The view that life is both tragic and comic is at the heart of everything I write and of most of my favourite novels. It’s not so much that comedy is a way of making life seem endurable – it’s that without it a portrayal of life is less than fully true. What binds the work of any writer together – whether they keep returning to the same themes or are always pursuing something new – is their sensibility. My own sensibility is ironic, and I don’t think there’s anything I can do about that. When I think about the contemporary writers I cherish most, all of them are both very serious and very funny – Roberto Bolaño, Helen DeWitt, Joseph O’Neill, and the poets Frederick Seidel and Nick Laird. Jai Arjun Singh wrote a wonderful book about the film Jaane Bhi Do Yaaro called Seriously Funny Since 1983 and I’ve always thought that was such a brilliant subtitle, because the thing about that movie, like so much great art, is that the funnier it is the more profound its insights into social iniquity. 
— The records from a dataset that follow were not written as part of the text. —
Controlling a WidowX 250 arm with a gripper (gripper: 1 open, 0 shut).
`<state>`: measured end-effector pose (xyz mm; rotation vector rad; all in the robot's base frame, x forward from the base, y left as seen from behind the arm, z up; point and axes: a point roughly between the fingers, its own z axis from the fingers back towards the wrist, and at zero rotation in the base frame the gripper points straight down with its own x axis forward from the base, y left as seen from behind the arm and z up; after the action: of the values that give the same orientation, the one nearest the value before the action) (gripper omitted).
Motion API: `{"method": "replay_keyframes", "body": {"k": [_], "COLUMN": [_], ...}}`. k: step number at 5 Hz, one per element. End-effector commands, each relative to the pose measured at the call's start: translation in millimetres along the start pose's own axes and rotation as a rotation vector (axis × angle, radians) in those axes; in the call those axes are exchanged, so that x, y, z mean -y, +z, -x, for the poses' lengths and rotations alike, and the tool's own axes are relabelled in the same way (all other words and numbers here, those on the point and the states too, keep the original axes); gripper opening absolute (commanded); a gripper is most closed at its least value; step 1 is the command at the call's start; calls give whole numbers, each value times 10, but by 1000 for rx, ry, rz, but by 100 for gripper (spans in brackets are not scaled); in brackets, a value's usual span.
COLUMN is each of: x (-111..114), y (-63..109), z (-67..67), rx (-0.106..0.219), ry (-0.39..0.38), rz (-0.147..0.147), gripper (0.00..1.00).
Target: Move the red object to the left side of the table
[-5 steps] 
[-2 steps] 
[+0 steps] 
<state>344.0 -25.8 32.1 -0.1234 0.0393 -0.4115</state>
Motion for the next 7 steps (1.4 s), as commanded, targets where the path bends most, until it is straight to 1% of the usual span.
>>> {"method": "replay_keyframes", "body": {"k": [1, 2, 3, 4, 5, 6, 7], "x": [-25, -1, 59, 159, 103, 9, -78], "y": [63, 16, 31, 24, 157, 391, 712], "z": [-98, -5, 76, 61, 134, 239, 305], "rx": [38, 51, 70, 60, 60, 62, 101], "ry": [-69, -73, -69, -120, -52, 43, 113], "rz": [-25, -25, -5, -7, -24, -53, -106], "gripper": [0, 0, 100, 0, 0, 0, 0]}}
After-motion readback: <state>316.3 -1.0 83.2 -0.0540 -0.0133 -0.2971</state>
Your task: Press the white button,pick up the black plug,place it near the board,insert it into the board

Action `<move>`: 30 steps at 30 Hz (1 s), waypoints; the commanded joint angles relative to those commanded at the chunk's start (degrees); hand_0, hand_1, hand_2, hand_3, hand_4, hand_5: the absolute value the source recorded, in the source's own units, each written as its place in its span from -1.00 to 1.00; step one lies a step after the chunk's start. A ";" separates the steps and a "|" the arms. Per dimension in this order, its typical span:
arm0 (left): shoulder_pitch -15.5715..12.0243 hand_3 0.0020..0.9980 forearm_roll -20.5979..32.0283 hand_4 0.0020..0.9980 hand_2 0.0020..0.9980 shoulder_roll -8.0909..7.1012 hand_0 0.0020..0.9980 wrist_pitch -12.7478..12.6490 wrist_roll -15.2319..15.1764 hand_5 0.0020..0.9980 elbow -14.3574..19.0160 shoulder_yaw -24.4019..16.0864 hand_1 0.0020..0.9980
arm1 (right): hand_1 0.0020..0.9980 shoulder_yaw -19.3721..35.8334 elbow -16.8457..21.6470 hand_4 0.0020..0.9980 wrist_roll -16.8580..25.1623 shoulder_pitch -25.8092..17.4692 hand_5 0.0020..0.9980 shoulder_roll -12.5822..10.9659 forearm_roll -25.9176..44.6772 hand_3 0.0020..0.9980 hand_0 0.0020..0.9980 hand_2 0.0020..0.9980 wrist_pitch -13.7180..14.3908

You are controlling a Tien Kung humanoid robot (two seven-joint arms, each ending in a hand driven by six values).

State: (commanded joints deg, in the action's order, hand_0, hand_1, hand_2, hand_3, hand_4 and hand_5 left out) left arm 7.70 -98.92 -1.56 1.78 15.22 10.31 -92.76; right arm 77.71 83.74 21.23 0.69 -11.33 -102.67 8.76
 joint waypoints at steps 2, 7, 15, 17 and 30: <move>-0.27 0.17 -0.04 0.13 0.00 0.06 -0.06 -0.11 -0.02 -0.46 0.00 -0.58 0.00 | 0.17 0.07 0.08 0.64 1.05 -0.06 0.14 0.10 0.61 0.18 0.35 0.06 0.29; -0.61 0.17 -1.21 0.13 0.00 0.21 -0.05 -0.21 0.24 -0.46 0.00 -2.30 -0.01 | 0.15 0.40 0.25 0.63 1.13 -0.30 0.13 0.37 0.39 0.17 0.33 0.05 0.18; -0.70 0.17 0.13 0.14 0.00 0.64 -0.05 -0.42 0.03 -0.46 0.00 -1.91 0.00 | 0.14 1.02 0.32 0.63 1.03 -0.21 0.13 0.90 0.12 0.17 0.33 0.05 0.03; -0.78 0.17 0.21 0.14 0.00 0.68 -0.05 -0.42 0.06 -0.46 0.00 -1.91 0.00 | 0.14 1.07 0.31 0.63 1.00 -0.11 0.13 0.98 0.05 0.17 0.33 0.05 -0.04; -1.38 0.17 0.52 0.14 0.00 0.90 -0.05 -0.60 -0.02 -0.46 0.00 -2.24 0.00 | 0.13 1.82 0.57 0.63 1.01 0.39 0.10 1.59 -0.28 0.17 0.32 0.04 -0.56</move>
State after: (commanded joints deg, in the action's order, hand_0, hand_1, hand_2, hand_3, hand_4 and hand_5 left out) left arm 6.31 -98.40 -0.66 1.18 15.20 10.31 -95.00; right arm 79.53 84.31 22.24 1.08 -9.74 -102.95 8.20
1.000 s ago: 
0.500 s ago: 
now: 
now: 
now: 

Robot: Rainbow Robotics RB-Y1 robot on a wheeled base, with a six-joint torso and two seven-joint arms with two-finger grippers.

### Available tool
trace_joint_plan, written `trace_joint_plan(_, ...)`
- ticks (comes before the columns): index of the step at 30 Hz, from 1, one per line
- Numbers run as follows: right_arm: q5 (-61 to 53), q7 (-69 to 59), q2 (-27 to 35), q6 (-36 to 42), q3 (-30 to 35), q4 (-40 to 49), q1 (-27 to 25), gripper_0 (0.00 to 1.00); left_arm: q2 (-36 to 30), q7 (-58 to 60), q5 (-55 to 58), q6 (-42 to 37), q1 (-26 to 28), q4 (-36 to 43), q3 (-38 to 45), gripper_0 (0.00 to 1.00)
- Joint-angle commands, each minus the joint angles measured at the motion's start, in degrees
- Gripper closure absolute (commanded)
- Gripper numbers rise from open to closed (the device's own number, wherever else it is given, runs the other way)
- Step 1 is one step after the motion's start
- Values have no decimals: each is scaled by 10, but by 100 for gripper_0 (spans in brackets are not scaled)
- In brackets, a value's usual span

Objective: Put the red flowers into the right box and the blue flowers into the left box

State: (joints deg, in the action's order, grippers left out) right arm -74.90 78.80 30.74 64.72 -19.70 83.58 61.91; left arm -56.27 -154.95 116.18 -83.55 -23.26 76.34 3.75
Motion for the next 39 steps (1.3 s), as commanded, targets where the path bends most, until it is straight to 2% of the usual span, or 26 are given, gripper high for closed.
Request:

What are some challenges you faced while writing this novel?
The greatest challenge, by far, was structural. As you know, the novel’s ending is highly dramatic, perhaps shocking. When I set out to write it, that shocking event – or at least the declaration that it was going to happen – took place right at the start of the book. I knew I had a strong idea but with every subsequent chapter the narrative seemed to become more strained. Eventually I put the book aside for a year and a half and eventually, while trying to write something completely different, I realised that what I had to do was shift this revelation to the end of the book. That opened everything up. 

Tell us a little bit about what the future holds for you.
I’ve been working for two years on another novel, called The Conquest of Europe, that deals with another aspect of post-liberalisation India – namely the integration of India’s economy with the world’s. As was the case with The Tiger’s Share, figuring out the structure is a challenge that I’m still grappling with. And I’m about to move back to Bangalore, where I grew up.